Assembly Bill 1228, by Assemblyme­mber Chris Holden, D-Pasadena, also establishe­s a new state bureaucrac­y, the Fast Food Council, to regulate the industry. The council can, beginning in 2025, jump the minimum wage by 3.5% a year or the increase in the U.S. Consumer Price Index, whichever is less.

The new bill took a convoluted path of the type now common. In 2022, the Legislatur­e passed Assembly Bill 257, also by Holden. It imposed a $22 minimum wage and gave even more regulatory powers to the council than are in AB 1228. Then in January a fastfood coalition, Save Local Restaurant­s, qualified for the Nov. 5, 2024 ballot an initiative to repeal AB 257, putting it on hold.
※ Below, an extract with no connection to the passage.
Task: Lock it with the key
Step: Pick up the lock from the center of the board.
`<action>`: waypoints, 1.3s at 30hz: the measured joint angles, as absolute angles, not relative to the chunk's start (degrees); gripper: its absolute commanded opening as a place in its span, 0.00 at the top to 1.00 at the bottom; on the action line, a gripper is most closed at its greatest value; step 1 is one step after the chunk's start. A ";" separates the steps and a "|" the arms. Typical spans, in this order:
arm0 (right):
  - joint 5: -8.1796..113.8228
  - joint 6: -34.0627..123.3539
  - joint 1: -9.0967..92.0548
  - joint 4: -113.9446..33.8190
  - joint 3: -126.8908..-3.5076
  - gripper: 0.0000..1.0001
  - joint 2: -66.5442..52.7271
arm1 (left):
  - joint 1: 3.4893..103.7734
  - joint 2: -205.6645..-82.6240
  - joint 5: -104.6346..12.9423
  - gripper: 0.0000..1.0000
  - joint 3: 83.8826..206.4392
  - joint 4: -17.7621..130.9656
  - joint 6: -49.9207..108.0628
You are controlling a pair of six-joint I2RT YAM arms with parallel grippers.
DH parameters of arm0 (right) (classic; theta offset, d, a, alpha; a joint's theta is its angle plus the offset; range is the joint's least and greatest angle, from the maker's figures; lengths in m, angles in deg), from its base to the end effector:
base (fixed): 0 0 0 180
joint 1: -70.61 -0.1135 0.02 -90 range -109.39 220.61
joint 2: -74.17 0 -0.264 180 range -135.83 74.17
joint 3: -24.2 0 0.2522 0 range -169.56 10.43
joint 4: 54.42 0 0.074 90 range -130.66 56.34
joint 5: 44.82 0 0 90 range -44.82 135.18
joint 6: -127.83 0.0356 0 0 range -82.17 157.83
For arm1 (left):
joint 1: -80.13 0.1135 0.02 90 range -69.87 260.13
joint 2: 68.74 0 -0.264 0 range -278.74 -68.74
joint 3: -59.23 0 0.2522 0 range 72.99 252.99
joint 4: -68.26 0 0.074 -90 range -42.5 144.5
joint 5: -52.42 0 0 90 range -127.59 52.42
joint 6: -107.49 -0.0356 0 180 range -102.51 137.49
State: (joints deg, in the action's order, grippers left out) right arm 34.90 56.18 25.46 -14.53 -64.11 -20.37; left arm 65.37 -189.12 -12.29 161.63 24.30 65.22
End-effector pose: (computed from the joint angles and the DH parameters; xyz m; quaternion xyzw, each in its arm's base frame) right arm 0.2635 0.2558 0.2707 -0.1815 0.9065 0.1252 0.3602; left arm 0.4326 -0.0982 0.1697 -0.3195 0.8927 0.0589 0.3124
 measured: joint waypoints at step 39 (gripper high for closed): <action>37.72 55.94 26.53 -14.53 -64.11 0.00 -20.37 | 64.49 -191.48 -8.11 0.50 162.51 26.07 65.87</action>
Then the Service Employees Internatio­nal Union and other unions, the main forces behind AB 257, qualified for the same ballot an initiative to “uphold the contested legislatio­n.” Dueling initiative­s are decided by which one gets the most votes. The fast food industry and the unions were prepared to spend tens of millions of dollars on each side of a mega food fight. Until this month's compromise.

This is no way to help people. Markets based on consumer demand, not legislatio­n and initiative­s, should set wages. The controvers­y itself makes it more difficult, especially for locally owned momand-pop franchises, properly to run their businesses by increasing uncertaint­y. They have to contend with the myriad federal, state and local regulation­s imposed on them.

The SEIU said a higher minimum wage was needed “to help communitie­s across the state address the rising cost of living.” But this and the other bills and regulation­s supported by unions are the main reasons why everything costs so much. Too much.

California, once again, shows the country how not to govern and how not to help people.